Correlation Between Shin Shin and Les Enphants
Can any of the company-specific risk be diversified away by investing in both Shin Shin and Les Enphants at the same time? Although using a correlation coefficient on its own may not help to predict future stock returns, this module helps to understand the diversifiable risk of combining Shin Shin and Les Enphants into the same portfolio, which is an essential part of the fundamental portfolio management process.
By analyzing existing cross correlation between Shin Shin Co and Les Enphants Co, you can compare the effects of market volatilities on Shin Shin and Les Enphants and check how they will diversify away market risk if combined in the same portfolio for a given time horizon. You can also utilize pair trading strategies of matching a long position in Shin Shin with a short position of Les Enphants. Check out your portfolio center. Please also check ongoing floating volatility patterns of Shin Shin and Les Enphants.
Diversification Opportunities for Shin Shin and Les Enphants
0.12 | Correlation Coefficient |
Average diversification
The 3 months correlation between Shin and Les is 0.12. Overlapping area represents the amount of risk that can be diversified away by holding Shin Shin Co and Les Enphants Co in the same portfolio, assuming nothing else is changed.

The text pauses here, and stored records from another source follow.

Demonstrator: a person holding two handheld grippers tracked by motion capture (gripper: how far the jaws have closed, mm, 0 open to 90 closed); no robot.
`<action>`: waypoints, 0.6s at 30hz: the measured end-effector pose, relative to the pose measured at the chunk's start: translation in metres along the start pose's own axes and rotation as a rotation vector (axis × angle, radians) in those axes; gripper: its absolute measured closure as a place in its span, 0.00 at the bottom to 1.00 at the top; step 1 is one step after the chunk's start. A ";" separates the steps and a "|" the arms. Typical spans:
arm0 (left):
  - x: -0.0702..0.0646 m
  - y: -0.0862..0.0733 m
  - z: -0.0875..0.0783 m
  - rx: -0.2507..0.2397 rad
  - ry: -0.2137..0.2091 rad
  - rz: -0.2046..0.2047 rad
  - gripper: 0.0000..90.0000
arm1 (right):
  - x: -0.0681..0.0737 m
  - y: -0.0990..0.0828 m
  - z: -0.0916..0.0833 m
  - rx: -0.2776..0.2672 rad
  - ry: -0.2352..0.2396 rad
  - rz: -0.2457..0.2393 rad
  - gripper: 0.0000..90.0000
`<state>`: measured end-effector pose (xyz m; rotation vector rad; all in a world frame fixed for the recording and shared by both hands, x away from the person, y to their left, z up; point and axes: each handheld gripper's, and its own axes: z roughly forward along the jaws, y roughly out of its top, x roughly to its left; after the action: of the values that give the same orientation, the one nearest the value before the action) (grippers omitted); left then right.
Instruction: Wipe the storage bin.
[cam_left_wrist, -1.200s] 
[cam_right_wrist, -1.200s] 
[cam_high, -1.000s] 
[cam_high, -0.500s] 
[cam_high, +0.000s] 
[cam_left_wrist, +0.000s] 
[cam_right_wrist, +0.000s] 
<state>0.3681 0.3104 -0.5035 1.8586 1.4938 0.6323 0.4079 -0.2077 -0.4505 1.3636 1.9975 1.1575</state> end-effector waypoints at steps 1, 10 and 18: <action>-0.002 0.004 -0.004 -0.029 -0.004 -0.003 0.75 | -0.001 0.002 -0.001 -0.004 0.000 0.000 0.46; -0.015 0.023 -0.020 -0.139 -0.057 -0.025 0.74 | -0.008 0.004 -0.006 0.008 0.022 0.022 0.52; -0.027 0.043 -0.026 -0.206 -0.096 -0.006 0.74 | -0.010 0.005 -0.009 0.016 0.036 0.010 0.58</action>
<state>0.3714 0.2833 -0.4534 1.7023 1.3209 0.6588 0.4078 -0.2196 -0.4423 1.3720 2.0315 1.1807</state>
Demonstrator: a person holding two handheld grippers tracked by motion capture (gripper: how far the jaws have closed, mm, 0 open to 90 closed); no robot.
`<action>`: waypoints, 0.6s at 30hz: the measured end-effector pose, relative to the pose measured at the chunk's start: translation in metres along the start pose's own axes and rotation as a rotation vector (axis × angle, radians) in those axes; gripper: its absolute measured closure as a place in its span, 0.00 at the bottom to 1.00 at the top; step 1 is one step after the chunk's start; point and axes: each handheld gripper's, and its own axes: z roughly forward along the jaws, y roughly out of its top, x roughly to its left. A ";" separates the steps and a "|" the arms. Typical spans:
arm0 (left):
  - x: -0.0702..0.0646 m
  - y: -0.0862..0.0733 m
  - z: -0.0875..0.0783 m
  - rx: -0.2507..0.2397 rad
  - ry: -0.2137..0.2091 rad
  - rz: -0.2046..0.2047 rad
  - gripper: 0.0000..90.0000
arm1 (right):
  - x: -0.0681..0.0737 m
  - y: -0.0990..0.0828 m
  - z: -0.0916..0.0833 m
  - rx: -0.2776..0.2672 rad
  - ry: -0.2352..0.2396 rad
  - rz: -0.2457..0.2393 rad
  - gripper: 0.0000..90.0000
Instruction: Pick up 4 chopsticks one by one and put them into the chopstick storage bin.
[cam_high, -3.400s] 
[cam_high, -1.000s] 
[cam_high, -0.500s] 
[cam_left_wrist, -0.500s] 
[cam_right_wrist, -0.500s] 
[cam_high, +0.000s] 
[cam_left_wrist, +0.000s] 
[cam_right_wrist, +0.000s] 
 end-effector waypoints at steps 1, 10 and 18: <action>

The correlation between historical prices or returns on Les Enphants and Shin Shin is a relative statistical measure of the degree to which these equity instruments tend to move together. The correlation coefficient measures the extent to which returns on Shin Shin Co are associated (or correlated) with Les Enphants. Values of the correlation coefficient range from -1 to +1, where. The correlation of zero (0) is possible when the price movement of Les Enphants has no effect on the direction of Shin Shin i.e., Shin Shin and Les Enphants go up and down completely randomly.
Pair Corralation between Shin Shin and Les Enphants
Assuming the 90 days trading horizon Shin Shin Co is expected to generate 0.42 times more return on investment than Les Enphants. However, Shin Shin Co is 2.37 times less risky than Les Enphants. It trades about 0.02 of its potential returns per unit of risk. Les Enphants Co is currently generating about -0.05 per unit of risk. If you would invest 2,749 in Shin Shin Co on September 3, 2024 and sell it today you would earn a total of 26.00 from holding Shin Shin Co or generate 0.95% return on investment over 90 days.
Time Period | 3 Months [change] |
Direction | Moves Together |
Strength | Insignificant |
Accuracy | 100.0% |
Values | Daily Returns |
Shin Shin Co vs. Les Enphants Co
Performance |
Timeline |
Shin Shin |
Les Enphants |
Shin Shin and Les Enphants Volatility Contrast
Predicted Return Density |
Returns |
Pair Trading with Shin Shin and Les Enphants
The main advantage of trading using opposite Shin Shin and Les Enphants positions is that it hedges away some unsystematic risk. Because of two separate transactions, even if Shin Shin position performs unexpectedly, Les Enphants can make up some of the losses. Pair trading also minimizes risk from directional movements in the market. For example, if an entire industry or sector drops because of unexpected headlines, the short position in Les Enphants will offset losses from the drop in Les Enphants' long position.Shin Shin vs. Standard Foods Corp | Shin Shin vs. TTET Union Corp | Shin Shin vs. Uni President Enterprises Corp | Shin Shin vs. Charoen Pokphand Enterprise |
Les Enphants vs. Far Eastern Department | Les Enphants vs. Shin Shin Co | Les Enphants vs. First Hotel Co | Les Enphants vs. Hung Sheng Construction |
Check out your portfolio center.Note that this page's information should be used as a complementary analysis to find the right mix of equity instruments to add to your existing portfolios or create a brand new portfolio. You can also try the Technical Analysis module to check basic technical indicators and analysis based on most latest market data.